Cool stuff - caught my attention.
Fingerlocks

Trad climber
where the climbin's good
Nov 17, 2005 - 07:31pm PT
Gary,

Very cool.

So do you want to do Blind Faith next year?
Ed Hartouni

Trad climber
Livermore, CA
Nov 17, 2005 - 07:42pm PT
The crack machine is very solid, in terms of sway there is none (at least nothing perceptable). The only problem I have is that I can flex the pannel if my foot is in the "center" of the framing where there are no 2x4 support... but I figure that makes me use the outside more, which is good.

It does feel like you've been working offwidth out doors... John the gym climber was utterly wrecked last week in three laps (he thought we would do one, but I felt really frisky... and he couldn't say no).

Gary is da man!
Gary Carpenter

climber
SF Bay Area
Topic Author's Reply - Nov 17, 2005 - 11:48pm PT
Scruffy: Can’t really make a corner but by adjusting the bolts you could make it flare some. Haven’t tried it yet but it should work. Just adjust the front bolt longer than the rear.

Bryce: It’s just sitting on a couple of 4”x4 . The stability comes from: (1) bolting the right side to the retaining wall and to the first floor rafter and (2) two guy wires with turnbuckles that are anchored to the retaining wall soldier beams (you can see one in the first photo). Total cost about $200 maybe a little more. About the cost of a good rope.
Mungeclimber

Trad climber
one pass away from the big ditch
Nov 18, 2005 - 12:42am PT
Gary,

Just go bouldering at Parking Lot rock at Castle Rock State Park. The offwidth between the uphill side boulder and the main formation make an offwidth.

Send it!!
Mungeclimber

Trad climber
one pass away from the big ditch
Nov 18, 2005 - 01:07am PT
"I thought about building a "home gym" also... then remembered where I live................ "


Name dropper.
Don't let go

Trad climber
Yorba Linda, CA
Apr 1, 2006 - 10:51pm PT
I am working on building a climbing wall. Can I get some beta on what type of plywood to use. I know it should be 3/4 inch but what type of plywood? I want to use it out doors (it is designed to be portable,) and I don't know what paint to use to protect it. Do I need paint? What kind? Are the oil based paints too slippery? I saw sand that can be added to paint to add texture. Any thoughts on getting texture short of buying Metolius' textured paint?

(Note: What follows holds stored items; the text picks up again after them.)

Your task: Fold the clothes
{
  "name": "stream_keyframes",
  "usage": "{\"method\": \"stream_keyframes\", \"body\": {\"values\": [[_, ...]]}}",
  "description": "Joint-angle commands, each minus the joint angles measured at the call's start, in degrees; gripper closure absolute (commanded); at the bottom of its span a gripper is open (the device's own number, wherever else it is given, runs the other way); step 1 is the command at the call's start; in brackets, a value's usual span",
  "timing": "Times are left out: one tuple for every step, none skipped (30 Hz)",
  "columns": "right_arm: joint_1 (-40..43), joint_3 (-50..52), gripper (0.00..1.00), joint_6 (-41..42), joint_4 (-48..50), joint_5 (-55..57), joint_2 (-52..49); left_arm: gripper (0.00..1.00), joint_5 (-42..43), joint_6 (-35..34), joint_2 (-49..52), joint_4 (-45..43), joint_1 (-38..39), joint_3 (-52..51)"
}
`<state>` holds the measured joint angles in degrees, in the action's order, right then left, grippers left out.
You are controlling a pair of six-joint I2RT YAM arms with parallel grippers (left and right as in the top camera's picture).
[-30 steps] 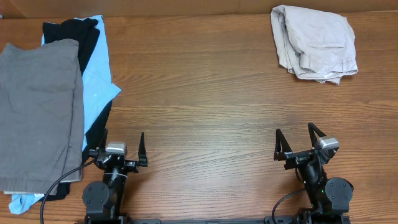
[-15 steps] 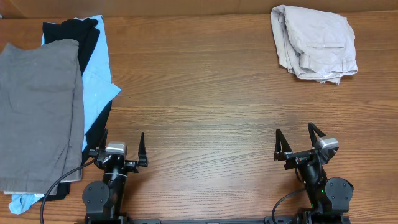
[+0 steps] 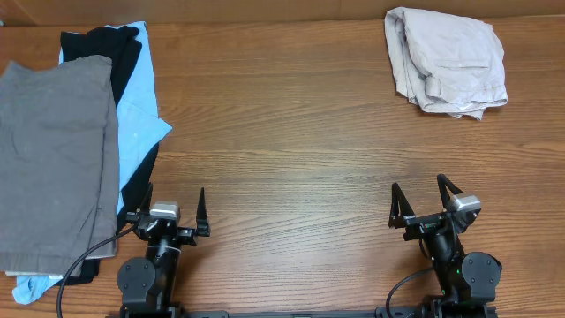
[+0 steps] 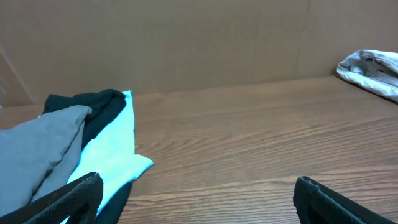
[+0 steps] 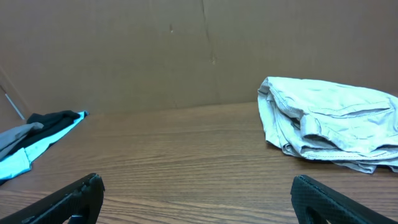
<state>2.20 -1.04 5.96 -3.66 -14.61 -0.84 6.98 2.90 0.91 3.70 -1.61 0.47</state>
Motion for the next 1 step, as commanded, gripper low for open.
{"method": "stream_keyframes", "body": {"values": [[-0.22, 0.59, 0.0, 0.24, 0.39, 0.02, 0.68, 0.0, -0.35, -0.76, -0.66, 0.13, -0.35, -0.2]]}}
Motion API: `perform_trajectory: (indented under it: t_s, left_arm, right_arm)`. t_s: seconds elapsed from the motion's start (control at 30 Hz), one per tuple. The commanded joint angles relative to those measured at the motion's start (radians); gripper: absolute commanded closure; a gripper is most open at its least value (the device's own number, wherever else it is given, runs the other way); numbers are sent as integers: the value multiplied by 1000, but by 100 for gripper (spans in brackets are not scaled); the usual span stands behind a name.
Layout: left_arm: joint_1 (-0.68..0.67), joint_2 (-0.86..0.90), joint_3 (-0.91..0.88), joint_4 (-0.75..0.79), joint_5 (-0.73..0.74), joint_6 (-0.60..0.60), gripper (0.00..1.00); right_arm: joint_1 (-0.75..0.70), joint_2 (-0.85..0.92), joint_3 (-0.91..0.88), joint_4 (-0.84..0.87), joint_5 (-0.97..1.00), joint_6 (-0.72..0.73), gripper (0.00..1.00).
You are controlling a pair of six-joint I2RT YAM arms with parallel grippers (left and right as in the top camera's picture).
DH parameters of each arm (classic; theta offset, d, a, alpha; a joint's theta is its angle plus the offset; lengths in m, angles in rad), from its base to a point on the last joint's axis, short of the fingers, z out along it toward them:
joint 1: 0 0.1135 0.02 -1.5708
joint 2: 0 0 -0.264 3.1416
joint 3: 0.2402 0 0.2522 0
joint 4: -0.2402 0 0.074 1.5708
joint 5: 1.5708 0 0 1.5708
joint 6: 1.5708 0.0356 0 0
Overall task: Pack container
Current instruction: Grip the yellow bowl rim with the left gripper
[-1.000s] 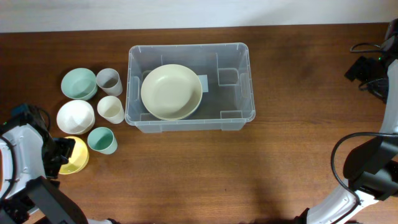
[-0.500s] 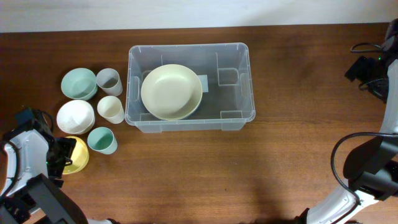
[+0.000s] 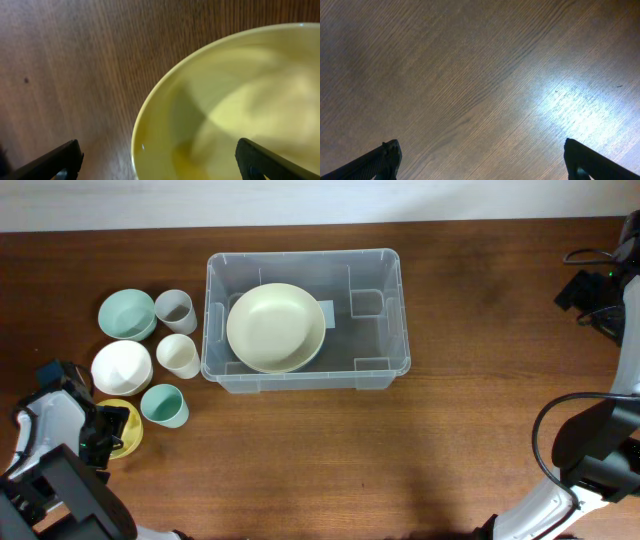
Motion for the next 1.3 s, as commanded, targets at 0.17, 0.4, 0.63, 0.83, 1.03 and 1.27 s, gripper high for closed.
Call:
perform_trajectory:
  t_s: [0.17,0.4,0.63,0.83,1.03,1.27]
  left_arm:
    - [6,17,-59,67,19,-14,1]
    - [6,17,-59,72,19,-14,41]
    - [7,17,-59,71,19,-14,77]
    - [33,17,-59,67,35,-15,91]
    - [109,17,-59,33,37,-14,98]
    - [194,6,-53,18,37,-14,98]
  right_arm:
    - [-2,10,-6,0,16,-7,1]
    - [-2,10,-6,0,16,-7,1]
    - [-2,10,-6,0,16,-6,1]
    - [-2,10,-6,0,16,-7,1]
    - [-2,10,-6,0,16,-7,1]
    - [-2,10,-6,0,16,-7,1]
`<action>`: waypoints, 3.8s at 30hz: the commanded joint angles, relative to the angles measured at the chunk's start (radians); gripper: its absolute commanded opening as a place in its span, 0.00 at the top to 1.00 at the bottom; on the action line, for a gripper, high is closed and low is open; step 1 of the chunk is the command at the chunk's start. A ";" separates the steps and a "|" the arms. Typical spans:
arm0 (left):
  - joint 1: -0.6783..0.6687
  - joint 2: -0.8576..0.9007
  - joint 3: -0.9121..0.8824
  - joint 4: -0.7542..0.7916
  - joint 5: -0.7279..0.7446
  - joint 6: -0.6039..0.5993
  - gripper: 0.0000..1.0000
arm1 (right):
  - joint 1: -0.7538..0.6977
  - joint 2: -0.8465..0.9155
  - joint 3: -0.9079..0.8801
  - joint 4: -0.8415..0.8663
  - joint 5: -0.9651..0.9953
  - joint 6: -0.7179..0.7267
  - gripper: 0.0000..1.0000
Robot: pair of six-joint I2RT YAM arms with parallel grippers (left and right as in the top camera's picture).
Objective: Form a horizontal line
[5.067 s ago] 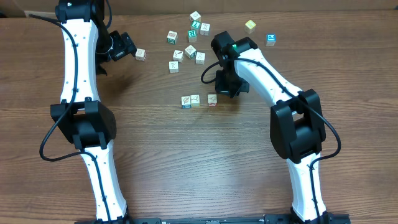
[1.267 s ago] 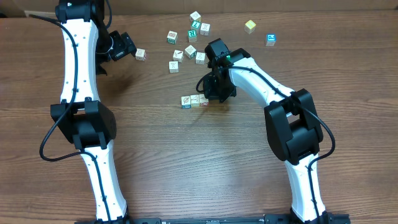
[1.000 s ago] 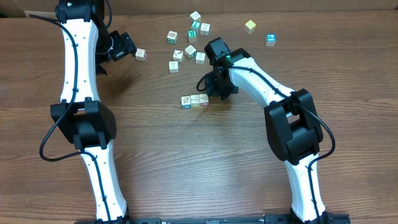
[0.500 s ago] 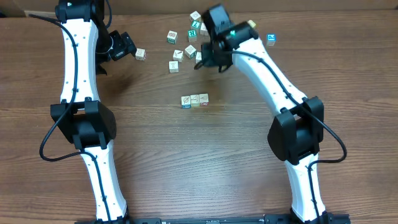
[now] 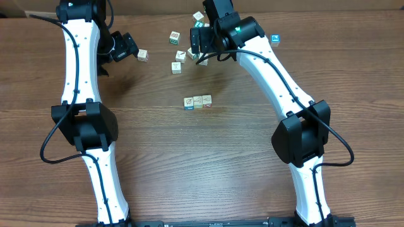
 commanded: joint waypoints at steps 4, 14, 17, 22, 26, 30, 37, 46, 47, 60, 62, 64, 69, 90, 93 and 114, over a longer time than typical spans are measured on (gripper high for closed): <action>0.002 -0.012 0.020 0.001 0.007 0.008 0.00 | 0.010 0.002 0.003 0.002 -0.111 0.029 0.43; 0.002 -0.012 0.020 0.000 0.007 0.007 0.00 | 0.005 0.002 0.003 -0.116 -0.100 0.028 0.00; 0.002 -0.012 0.020 0.001 0.007 0.007 0.00 | 0.004 0.002 0.003 -0.116 -0.100 0.029 0.00; 0.002 -0.012 0.020 0.000 0.007 0.008 0.00 | 0.004 0.002 0.003 -0.116 -0.100 0.029 0.00; 0.002 -0.012 0.020 0.000 0.007 0.007 0.00 | 0.004 0.002 0.003 -0.116 -0.100 0.029 0.00; 0.002 -0.012 0.020 0.001 0.007 0.007 0.00 | 0.004 0.002 0.003 -0.116 -0.100 0.028 0.00; 0.001 -0.012 0.020 0.001 0.007 0.008 0.00 | 0.004 0.002 0.003 -0.116 -0.100 0.029 0.00; 0.001 -0.012 0.020 0.001 0.007 0.007 0.00 | 0.004 0.002 0.003 -0.116 -0.100 0.029 0.00; 0.001 -0.012 0.020 0.001 0.007 0.007 0.01 | 0.004 0.002 0.003 -0.116 -0.100 0.029 0.00; 0.001 -0.012 0.020 0.001 0.007 0.007 0.01 | 0.004 0.002 0.003 -0.115 -0.140 0.029 0.00; 0.001 -0.012 0.020 0.000 0.007 0.008 0.00 | 0.004 0.002 0.003 -0.093 -0.208 0.029 0.00; 0.001 -0.012 0.020 0.001 0.007 0.007 0.00 | 0.004 0.002 0.003 -0.083 -0.249 0.029 0.22; 0.001 -0.012 0.020 0.000 0.007 0.008 0.00 | 0.012 0.003 -0.007 -0.082 -0.229 0.151 0.96; 0.001 -0.012 0.020 0.001 0.007 0.008 0.00 | 0.068 0.003 -0.389 0.131 -0.032 0.241 0.96; 0.001 -0.012 0.020 0.001 0.007 0.007 0.00 | 0.068 0.003 -0.446 0.174 -0.032 0.240 0.96; 0.001 -0.012 0.020 0.000 0.007 0.008 0.01 | 0.068 0.003 -0.468 0.156 -0.066 0.240 0.96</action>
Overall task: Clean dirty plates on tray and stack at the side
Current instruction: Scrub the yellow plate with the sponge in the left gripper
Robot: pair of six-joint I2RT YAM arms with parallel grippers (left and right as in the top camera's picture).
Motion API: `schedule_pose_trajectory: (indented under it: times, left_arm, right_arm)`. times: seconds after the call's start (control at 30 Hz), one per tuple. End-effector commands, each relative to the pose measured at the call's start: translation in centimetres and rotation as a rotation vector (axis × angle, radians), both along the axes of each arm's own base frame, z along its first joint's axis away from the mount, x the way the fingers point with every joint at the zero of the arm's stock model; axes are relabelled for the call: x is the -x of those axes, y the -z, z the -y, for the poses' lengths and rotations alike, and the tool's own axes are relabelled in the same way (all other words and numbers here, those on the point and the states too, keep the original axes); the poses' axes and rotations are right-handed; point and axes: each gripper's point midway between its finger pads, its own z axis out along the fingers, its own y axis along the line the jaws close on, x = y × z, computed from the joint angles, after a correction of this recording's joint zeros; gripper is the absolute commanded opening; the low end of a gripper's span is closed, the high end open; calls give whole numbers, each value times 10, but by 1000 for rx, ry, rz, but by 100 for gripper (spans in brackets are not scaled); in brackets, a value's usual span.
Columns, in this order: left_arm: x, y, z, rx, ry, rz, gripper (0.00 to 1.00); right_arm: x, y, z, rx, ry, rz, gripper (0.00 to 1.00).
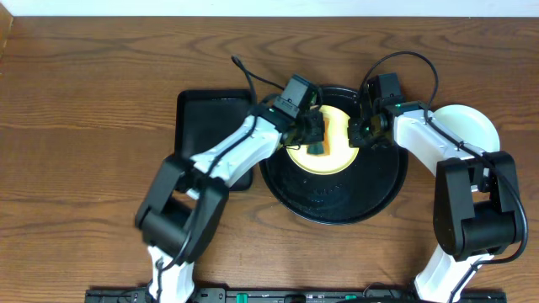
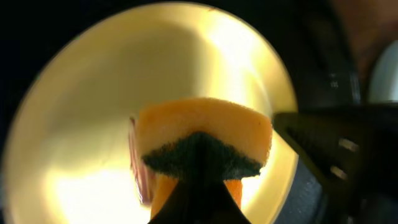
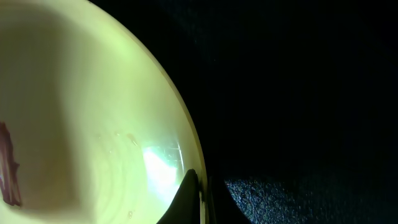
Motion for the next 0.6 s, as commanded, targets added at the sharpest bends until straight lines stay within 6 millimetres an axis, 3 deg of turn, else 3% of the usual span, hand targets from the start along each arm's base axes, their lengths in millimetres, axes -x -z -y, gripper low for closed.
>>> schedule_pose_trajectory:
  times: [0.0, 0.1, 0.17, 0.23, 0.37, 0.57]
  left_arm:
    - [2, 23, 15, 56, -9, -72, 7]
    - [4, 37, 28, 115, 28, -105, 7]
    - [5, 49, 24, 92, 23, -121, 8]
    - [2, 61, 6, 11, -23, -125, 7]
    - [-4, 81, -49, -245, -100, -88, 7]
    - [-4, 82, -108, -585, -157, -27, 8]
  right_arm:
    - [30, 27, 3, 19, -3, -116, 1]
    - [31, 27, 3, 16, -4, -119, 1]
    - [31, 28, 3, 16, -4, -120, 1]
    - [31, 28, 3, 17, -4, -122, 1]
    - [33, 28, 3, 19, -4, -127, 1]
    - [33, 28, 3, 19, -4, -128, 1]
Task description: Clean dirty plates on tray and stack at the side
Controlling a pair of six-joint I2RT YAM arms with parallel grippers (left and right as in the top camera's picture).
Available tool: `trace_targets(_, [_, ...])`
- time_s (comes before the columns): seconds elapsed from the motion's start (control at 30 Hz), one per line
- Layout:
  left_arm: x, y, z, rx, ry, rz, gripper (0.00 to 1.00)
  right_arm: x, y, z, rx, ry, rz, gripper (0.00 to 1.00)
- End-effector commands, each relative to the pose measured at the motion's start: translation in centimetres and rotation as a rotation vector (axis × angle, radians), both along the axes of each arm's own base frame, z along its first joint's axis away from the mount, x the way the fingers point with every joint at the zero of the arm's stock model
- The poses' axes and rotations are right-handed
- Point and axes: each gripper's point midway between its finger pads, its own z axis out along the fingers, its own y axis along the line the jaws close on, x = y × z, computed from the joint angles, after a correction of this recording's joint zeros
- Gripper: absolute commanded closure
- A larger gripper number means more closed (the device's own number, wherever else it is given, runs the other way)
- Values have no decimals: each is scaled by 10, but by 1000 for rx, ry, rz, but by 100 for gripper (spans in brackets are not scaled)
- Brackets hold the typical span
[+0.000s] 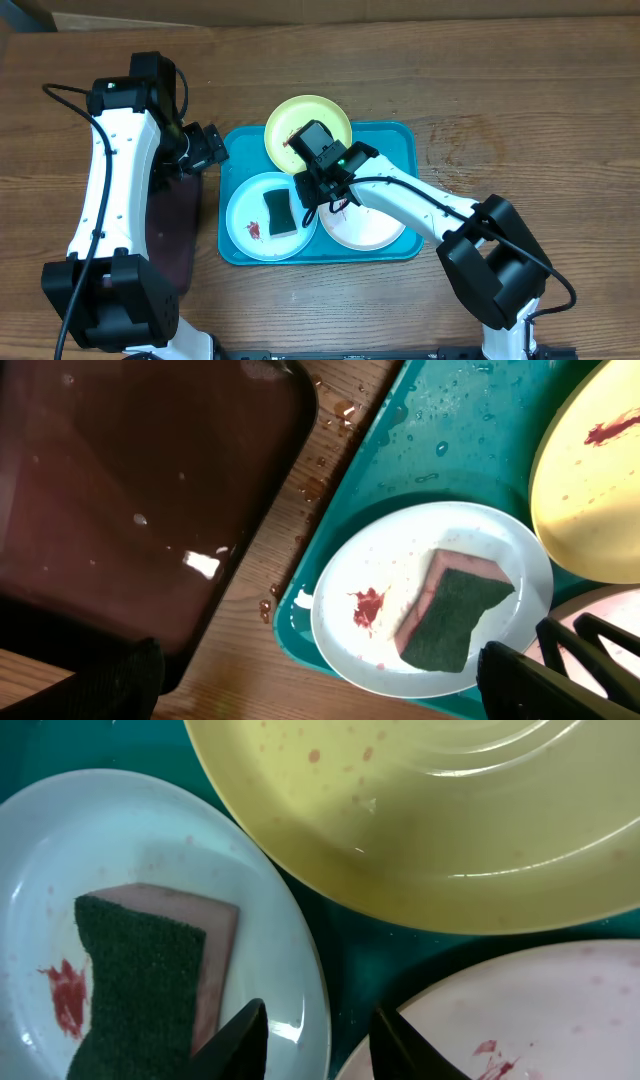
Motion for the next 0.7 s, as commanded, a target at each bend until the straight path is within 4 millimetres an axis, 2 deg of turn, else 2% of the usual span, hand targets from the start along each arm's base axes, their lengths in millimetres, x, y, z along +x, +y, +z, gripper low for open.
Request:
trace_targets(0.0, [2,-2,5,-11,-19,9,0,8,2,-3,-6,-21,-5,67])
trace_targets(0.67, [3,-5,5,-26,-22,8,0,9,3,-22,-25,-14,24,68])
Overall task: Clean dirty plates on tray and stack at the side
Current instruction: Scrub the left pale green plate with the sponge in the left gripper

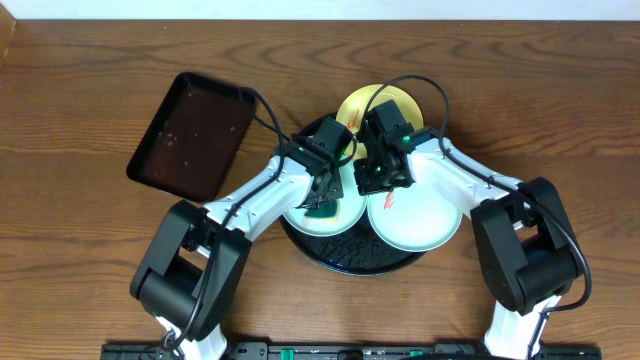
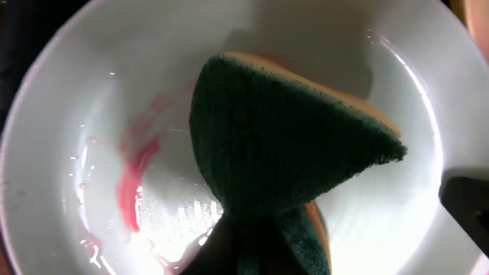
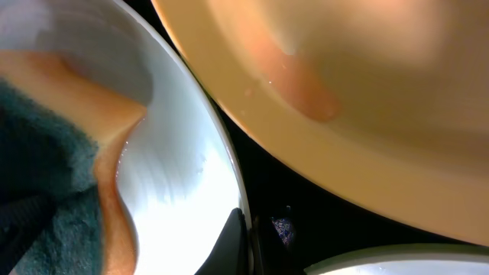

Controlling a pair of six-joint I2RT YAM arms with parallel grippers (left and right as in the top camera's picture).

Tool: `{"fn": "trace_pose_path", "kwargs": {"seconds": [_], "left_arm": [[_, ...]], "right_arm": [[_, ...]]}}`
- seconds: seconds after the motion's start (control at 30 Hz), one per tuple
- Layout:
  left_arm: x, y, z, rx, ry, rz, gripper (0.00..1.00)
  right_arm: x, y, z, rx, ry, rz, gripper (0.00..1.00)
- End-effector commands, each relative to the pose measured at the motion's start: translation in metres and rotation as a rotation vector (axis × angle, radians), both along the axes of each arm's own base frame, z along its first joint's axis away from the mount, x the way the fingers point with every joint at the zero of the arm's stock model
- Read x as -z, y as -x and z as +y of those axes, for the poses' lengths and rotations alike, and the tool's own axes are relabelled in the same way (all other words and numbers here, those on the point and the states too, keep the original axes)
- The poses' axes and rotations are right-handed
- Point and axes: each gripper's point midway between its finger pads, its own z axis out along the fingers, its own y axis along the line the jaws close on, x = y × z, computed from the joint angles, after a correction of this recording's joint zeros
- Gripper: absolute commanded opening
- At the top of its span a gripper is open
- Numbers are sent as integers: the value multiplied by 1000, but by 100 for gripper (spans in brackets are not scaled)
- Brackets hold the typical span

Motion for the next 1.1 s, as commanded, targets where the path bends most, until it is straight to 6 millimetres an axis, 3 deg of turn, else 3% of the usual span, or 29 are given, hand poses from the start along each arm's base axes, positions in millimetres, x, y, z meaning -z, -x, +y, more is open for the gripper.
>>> {"fn": "trace_pose_path", "kwargs": {"seconds": [0.0,0.1,0.27,0.53,0.67,0.9,1.07], "left_arm": [[14,11,45,-31,-195,9,7],[1,7,56,-43,-253,-37,7],[-15,3,51,-47,-208,-78,8],[-24,0,-17,23,150,-52,7],[-17,-2,-25,33,180,-40,8],[8,-5,-3,92,67,-20,7],[12,-2,57,32,-209,-12,8]], "right_arm": [[6,3,-9,-9,59,1,1],[6,3,-9,-9,59,1,1],[6,3,-8,-9,58,1,1],[6,3,-8,-10,58,2,1],[6,3,-8,-7,55,4,1],[6,4,-8,-7,55,5,1],[6,3,-8,-6,55,5,1]]}}
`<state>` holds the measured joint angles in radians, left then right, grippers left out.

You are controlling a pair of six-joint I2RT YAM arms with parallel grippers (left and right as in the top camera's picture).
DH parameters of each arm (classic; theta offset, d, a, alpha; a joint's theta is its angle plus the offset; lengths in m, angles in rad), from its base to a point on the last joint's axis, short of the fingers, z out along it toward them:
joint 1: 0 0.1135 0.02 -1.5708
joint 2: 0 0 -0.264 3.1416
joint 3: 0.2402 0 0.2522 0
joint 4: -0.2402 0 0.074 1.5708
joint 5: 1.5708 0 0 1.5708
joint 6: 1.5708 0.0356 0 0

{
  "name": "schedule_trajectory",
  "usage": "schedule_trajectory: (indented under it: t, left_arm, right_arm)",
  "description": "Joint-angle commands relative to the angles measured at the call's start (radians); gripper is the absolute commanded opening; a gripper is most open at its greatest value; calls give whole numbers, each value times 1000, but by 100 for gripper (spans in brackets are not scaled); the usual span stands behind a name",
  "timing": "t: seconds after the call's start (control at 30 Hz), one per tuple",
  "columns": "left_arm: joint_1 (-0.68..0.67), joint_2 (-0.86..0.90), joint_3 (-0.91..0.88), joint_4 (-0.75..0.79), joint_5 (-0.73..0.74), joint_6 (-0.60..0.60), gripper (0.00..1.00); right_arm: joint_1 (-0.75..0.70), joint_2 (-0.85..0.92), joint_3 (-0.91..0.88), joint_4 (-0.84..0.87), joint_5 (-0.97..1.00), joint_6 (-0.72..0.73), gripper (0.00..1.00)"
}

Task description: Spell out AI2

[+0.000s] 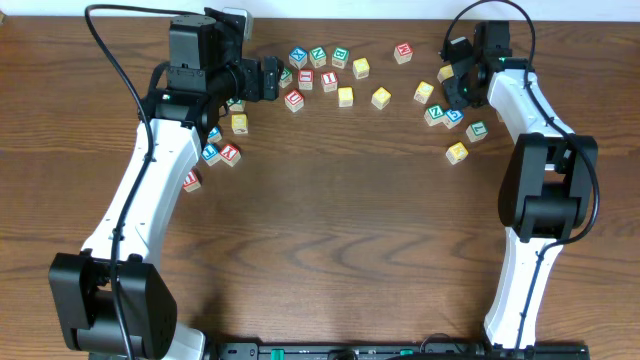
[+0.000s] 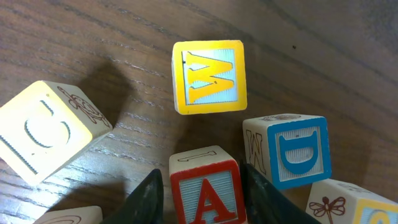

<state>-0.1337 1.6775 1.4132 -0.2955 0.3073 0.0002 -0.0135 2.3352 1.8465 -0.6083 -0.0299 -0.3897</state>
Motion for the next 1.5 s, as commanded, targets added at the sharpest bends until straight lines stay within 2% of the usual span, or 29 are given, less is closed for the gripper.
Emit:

btw, inexpensive is good but not necessary.
Tom

Big Wall climber
San Luis Obispo CA
Apr 2, 2006 - 01:30am PT
Concrete sticks like magic to untreated lumber. You could use some fine sand and mason mix (cement and coarse sand) to hand-swab whatever contour you wanted. It has to cure for a week, or so. After it cures, you can wash it down with weak vinegar water to neutralize the pH. Or just let the rain do it.
Melissa

Gym climber
berkeley, ca
Apr 3, 2006 - 11:13am PT
How well have your outdoor home walls/crack machines stood up to the elements?
Gary Carpenter

climber
SF Bay Area
Topic Author's Reply - Apr 3, 2006 - 02:53pm PT
Melissa:

Good question and one that I am in the process of evaluating right now whether I like it or not (rain, rain and more rain). I built the crack machine using ½-inch OSB sheathing. I used this because it had a rougher finish than plywood, was readily available, reportedly was a bit more water resistant than sheathing grade plywood, and was inexpensive (no comments Ed). The surface has some roughness and gives it better friction but it does wear noticeably with use. I painted it with a deck paint (one coat). After the first series of rains (December) I noted some swelling indicating that the sheathing was sucking up water. Seemed to be OK after it dried out. I gave it another coat of paint to try to seal it up and give it a little more friction (slip resistant additive in the paint).
It looks OK but we really haven’t had a dry Wednesday (OW night for the Livermore crew) in the last month to try it out.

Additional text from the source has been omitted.